Using the records below, give again exactly the lines from the line that contains "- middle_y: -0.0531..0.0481" through the line that contains "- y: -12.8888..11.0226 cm", both ends included, and only those.

→ Extracted data entries:
■ ■ ■ ■

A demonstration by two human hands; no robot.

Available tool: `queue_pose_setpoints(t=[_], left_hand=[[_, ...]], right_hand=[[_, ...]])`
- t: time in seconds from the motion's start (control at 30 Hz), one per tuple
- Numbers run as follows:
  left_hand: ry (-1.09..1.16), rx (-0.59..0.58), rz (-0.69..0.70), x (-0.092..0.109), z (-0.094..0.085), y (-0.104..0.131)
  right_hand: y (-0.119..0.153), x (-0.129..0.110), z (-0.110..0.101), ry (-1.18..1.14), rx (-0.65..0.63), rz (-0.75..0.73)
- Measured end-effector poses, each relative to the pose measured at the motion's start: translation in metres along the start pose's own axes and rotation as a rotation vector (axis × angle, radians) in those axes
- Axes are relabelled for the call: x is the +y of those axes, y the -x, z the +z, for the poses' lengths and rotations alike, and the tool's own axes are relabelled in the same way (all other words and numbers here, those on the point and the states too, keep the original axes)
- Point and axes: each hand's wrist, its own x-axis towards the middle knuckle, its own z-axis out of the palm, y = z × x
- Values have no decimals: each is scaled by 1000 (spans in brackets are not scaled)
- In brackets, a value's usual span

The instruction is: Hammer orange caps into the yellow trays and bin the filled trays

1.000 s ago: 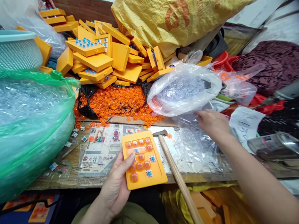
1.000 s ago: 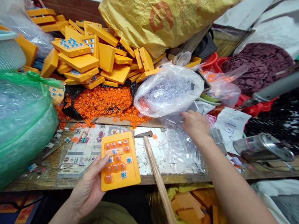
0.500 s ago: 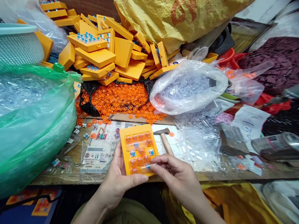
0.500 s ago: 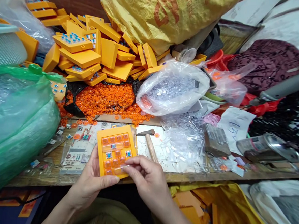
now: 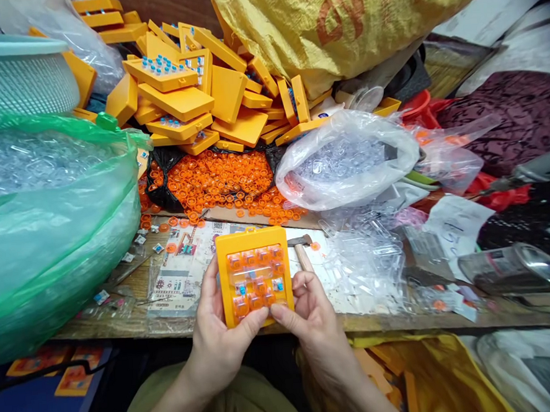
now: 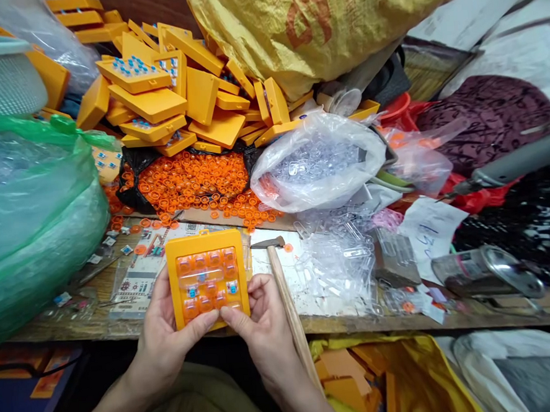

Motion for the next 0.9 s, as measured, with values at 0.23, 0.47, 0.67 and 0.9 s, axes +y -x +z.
queue_pose_setpoints(t=[0.23, 0.47, 0.67, 0.9], left_hand=[[71, -65, -132, 7, -3, -6], [103, -89, -215, 13, -16, -6], [103, -77, -209, 21, -26, 3], [140, -71, -175, 31, -37, 17]], right_hand=[[-66, -33, -68, 886, 213, -407], [-102, -59, -35, 951, 219, -746], [-143, -114, 120, 951, -278, -1147], [-157, -107, 270, 942, -639, -820]])
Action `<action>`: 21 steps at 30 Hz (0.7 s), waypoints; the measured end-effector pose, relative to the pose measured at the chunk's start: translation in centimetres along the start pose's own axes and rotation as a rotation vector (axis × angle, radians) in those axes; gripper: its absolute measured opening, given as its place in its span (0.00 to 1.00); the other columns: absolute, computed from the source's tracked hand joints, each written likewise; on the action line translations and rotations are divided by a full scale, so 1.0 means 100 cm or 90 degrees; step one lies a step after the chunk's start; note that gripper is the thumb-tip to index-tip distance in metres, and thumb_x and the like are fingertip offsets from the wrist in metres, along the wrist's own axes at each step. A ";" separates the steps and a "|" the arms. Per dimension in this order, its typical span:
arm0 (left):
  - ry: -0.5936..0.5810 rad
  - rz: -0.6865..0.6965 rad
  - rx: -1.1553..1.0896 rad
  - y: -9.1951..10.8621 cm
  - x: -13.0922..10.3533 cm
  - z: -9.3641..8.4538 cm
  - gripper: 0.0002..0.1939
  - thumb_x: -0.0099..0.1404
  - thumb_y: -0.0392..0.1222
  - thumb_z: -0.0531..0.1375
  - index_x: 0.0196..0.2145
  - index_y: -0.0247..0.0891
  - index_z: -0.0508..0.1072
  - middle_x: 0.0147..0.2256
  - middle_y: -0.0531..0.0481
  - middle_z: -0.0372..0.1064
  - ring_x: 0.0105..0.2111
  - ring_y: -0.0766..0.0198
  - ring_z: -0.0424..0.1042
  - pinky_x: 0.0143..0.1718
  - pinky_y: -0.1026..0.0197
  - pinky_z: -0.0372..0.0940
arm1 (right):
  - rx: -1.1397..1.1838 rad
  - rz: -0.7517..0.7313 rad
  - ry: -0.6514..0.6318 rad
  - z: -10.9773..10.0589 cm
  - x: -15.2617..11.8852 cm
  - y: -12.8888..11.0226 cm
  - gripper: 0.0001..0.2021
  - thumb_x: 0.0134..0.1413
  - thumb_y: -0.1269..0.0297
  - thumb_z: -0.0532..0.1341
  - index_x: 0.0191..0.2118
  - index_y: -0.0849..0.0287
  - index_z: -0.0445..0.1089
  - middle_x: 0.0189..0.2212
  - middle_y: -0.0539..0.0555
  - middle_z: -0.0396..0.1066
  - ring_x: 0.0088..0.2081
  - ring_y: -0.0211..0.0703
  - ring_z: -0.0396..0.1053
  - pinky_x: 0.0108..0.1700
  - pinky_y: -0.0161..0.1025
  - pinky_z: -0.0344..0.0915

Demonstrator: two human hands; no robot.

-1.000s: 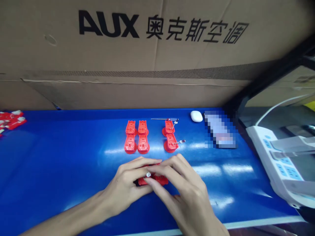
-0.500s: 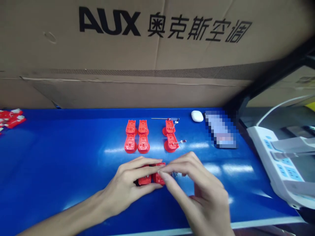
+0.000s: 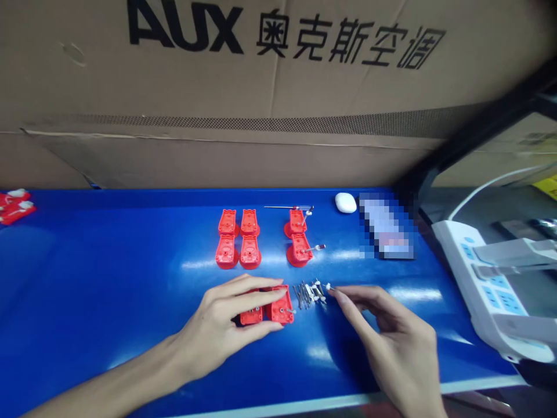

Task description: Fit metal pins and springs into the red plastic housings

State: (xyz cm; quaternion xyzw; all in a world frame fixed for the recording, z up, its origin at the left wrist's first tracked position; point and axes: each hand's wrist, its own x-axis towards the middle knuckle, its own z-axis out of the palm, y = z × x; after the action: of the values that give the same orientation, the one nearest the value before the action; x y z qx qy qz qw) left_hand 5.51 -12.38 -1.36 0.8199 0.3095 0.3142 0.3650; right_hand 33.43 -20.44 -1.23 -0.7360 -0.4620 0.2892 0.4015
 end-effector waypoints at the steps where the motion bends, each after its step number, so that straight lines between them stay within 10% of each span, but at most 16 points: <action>1: 0.000 0.001 0.000 0.000 0.000 0.000 0.27 0.71 0.38 0.73 0.65 0.50 0.79 0.62 0.46 0.79 0.56 0.54 0.83 0.59 0.51 0.80 | -0.004 -0.006 -0.002 0.000 0.000 0.001 0.17 0.65 0.44 0.70 0.46 0.52 0.84 0.42 0.55 0.85 0.44 0.51 0.80 0.47 0.44 0.74; 21: 0.017 0.007 -0.007 -0.001 -0.001 0.001 0.27 0.70 0.38 0.74 0.64 0.50 0.80 0.61 0.45 0.80 0.56 0.54 0.83 0.59 0.52 0.80 | -0.051 0.004 -0.068 -0.011 0.023 0.023 0.22 0.62 0.38 0.70 0.46 0.50 0.84 0.43 0.53 0.85 0.46 0.53 0.80 0.48 0.44 0.73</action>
State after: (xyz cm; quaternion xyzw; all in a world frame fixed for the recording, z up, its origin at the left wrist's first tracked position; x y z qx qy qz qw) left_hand 5.54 -12.43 -1.49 0.8153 0.3085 0.3288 0.3633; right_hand 36.29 -19.27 -2.75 -0.7366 -0.4917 0.3104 0.3454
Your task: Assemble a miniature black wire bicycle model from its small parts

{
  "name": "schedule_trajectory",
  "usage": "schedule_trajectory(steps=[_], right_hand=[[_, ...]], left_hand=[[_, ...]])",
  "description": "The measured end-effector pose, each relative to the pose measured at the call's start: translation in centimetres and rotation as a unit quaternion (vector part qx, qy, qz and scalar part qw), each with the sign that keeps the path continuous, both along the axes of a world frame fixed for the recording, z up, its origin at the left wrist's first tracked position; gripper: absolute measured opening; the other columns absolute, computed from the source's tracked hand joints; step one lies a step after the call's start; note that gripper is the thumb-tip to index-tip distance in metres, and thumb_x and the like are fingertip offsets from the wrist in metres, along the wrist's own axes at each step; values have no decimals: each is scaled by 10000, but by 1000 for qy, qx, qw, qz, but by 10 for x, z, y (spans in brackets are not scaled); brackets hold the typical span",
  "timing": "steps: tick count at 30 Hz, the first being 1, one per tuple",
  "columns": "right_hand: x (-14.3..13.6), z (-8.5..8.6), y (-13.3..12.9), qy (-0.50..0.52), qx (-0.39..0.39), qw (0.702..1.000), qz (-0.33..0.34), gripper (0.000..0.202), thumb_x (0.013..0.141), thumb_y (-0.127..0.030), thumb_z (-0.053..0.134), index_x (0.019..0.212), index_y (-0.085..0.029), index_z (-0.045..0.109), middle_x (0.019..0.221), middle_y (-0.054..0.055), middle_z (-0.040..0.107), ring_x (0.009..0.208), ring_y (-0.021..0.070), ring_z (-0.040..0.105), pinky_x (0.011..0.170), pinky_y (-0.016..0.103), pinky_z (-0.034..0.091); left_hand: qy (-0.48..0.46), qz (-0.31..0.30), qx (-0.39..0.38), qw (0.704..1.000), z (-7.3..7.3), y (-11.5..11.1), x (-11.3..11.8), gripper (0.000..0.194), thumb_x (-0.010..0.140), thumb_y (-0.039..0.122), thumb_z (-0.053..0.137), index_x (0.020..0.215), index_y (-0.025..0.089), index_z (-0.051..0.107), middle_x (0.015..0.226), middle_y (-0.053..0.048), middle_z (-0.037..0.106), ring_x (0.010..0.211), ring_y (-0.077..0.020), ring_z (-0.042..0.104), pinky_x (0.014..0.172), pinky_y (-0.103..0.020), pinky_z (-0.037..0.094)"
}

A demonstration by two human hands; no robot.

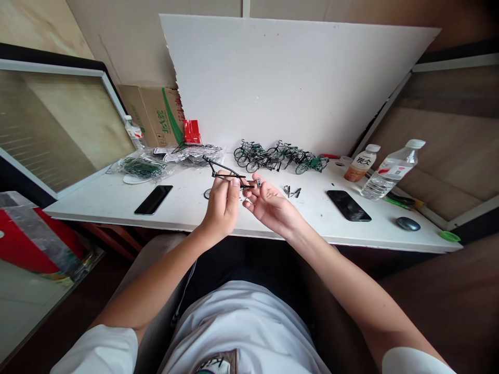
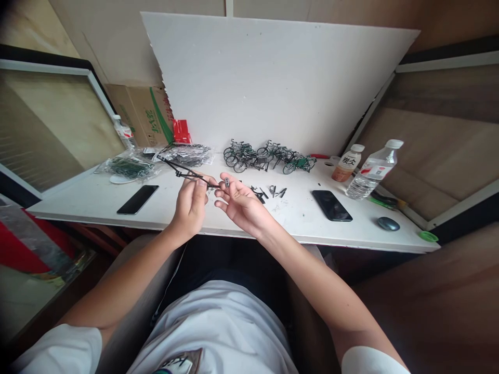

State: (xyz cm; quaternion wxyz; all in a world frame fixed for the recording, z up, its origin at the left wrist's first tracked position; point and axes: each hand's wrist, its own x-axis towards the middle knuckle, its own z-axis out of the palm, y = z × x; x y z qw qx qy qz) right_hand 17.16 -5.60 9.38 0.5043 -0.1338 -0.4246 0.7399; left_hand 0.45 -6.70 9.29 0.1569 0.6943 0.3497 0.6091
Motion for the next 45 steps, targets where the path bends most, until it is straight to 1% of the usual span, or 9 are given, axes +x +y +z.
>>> schedule_trajectory(steps=[11, 14, 18, 23, 26, 32, 35, 40, 45], right_hand=[[-1, 0, -3, 3, 17, 1000, 6, 361, 823, -389, 952, 1138, -331, 785, 997, -23, 735, 938, 139, 685, 863, 276, 598], [0, 2, -5, -14, 37, 999, -11, 358, 818, -418, 960, 1126, -314, 812, 1014, -19, 773, 961, 132, 719, 976, 289, 612], [0, 6, -8, -38, 83, 995, -50, 334, 817, -418, 967, 1111, -305, 855, 1223, -1, 819, 1065, 145, 762, 1168, 345, 567], [1, 8, -9, -60, 111, 988, -85, 335, 794, -442, 982, 1087, -320, 874, 1276, 13, 826, 1109, 190, 790, 1210, 426, 563], [3, 8, -8, -71, 130, 984, -94, 312, 798, -432, 980, 1069, -317, 878, 1313, 23, 814, 1151, 211, 785, 1203, 442, 572], [4, 5, -5, -72, 195, 972, -113, 172, 886, -378, 917, 1046, -326, 881, 1268, 10, 803, 1222, 200, 754, 1164, 389, 600], [3, 3, -4, -88, 200, 967, -129, 192, 900, -409, 901, 1070, -324, 875, 1283, 28, 796, 1141, 193, 772, 1130, 404, 627], [3, 0, -2, -104, 213, 954, -184, 209, 844, -426, 942, 988, -286, 886, 1121, 52, 801, 996, 206, 792, 998, 418, 695], [8, -1, 1, -122, 225, 952, -170, 201, 839, -417, 947, 973, -275, 897, 1029, 51, 795, 841, 174, 777, 892, 396, 712]], left_hand=[[-2, -1, -7, 1000, 0, -1, 0, 445, 1146, 537, 408, 1051, 205, 688, 1142, -116, 679, 827, -166, 615, 728, -328, 562], [0, 3, 1, 1000, 2, -1, 0, 442, 1149, 527, 409, 1028, 197, 677, 1122, -111, 669, 869, -174, 630, 780, -338, 572], [18, 10, 20, 1000, 5, 0, -1, 461, 1154, 522, 389, 1008, 191, 674, 1079, -111, 665, 960, -204, 654, 867, -369, 584], [53, 14, 34, 998, 8, -2, -3, 463, 1160, 504, 367, 1047, 192, 689, 1032, -105, 663, 978, -220, 665, 930, -402, 583], [61, 14, 42, 997, 8, -2, -5, 443, 1163, 478, 363, 1108, 193, 698, 1069, -111, 669, 1021, -226, 674, 955, -399, 580], [85, 15, 67, 994, 7, 0, -7, 389, 1162, 413, 387, 1153, 189, 705, 1159, -114, 673, 1096, -227, 661, 990, -378, 560], [87, 23, 64, 994, 8, 0, -6, 408, 1160, 434, 384, 1125, 188, 707, 1165, -120, 681, 1090, -231, 664, 975, -378, 571], [94, 27, 60, 993, 9, 0, -6, 443, 1155, 464, 373, 1117, 184, 713, 1174, -136, 690, 1109, -247, 673, 981, -402, 588], [123, 34, 71, 989, 10, -2, -7, 429, 1156, 424, 363, 1147, 176, 713, 1175, -147, 681, 1137, -259, 659, 1034, -431, 574]])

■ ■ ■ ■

→ REPLY:
  - middle_y: -0.0531..0.0481
  - middle_z: -0.0372..0.1064
  - ring_x: 0.0105..0.2111
  - ring_y: -0.0766..0.0198
  - ring_z: -0.0424..0.1042
  - pinky_x: 0.0143..0.1718
  - pinky_y: -0.1026..0.0197
  - pinky_z: -0.0372..0.0940
arm1 (right):
  - rx: -1.1397..1.1838 rad
  - rz: -0.7517..0.7313 rad
  - ry: -0.6514..0.6318 rad
  - z: -10.9773..10.0589 cm
  - x: -15.2617..11.8852 cm
  - y: -12.8888..11.0226 cm

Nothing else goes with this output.